* Work task:
Check each line of the listing, and copy it if it contains the word "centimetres".

* Source material:
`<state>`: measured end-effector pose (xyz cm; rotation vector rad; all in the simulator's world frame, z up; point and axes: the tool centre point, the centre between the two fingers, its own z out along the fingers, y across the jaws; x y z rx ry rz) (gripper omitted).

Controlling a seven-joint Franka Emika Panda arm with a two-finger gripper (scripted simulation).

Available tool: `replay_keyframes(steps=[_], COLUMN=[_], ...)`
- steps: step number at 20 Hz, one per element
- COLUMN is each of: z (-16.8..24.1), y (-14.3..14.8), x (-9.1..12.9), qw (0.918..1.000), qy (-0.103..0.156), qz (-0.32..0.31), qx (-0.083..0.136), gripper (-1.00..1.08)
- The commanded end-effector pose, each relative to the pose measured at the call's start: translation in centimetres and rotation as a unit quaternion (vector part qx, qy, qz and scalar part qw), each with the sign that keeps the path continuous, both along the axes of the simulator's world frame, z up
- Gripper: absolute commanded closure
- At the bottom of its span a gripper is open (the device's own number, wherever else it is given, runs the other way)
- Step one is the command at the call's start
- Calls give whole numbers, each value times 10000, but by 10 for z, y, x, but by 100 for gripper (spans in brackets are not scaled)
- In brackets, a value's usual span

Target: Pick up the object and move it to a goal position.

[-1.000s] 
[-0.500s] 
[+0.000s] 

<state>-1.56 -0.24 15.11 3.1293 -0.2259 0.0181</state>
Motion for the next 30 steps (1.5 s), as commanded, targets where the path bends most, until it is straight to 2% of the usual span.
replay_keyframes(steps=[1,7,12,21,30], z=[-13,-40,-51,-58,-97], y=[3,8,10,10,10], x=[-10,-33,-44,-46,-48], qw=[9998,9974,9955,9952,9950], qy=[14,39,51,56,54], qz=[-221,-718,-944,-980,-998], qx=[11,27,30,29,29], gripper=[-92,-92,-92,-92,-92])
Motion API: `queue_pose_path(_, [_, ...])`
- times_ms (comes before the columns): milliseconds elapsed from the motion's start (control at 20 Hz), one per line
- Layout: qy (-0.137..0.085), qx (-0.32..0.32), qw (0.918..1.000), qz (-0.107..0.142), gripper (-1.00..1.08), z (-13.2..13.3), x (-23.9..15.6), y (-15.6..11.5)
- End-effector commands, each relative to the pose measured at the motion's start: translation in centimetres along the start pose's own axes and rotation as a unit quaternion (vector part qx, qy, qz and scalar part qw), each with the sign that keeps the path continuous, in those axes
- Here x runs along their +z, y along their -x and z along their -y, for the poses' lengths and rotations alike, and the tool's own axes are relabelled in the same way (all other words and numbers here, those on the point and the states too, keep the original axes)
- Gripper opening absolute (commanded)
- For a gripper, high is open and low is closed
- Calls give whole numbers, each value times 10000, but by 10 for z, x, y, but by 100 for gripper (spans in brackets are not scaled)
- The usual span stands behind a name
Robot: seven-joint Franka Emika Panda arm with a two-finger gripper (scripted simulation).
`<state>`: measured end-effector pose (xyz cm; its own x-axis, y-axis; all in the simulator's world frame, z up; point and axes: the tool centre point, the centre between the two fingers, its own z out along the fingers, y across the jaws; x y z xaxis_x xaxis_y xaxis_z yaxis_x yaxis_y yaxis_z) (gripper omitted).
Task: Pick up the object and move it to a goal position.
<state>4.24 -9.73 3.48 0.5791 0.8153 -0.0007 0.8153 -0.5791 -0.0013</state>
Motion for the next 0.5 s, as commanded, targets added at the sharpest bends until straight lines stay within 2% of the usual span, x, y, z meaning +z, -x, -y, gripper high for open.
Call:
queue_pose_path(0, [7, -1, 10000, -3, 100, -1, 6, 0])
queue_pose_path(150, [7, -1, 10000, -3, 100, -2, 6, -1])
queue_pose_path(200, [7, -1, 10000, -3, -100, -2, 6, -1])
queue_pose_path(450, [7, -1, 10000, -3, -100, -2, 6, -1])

* Response to the exercise:
- The commanded end-effector pose, each relative to the pose measured at the call's start: translation in centimetres and rotation as a unit quaternion (vector part qx, qy, qz and scalar part qw), each with the sign that keeps the path continuous, both along the axes of the simulator's world frame, z up
- End-effector commands, each relative to the pose measured at the motion's start: translation in centimetres along the start pose's own axes and rotation as a unit quaternion (vector part qx, qy, qz and scalar part qw), each with the sign that keeps the path continuous, in those axes

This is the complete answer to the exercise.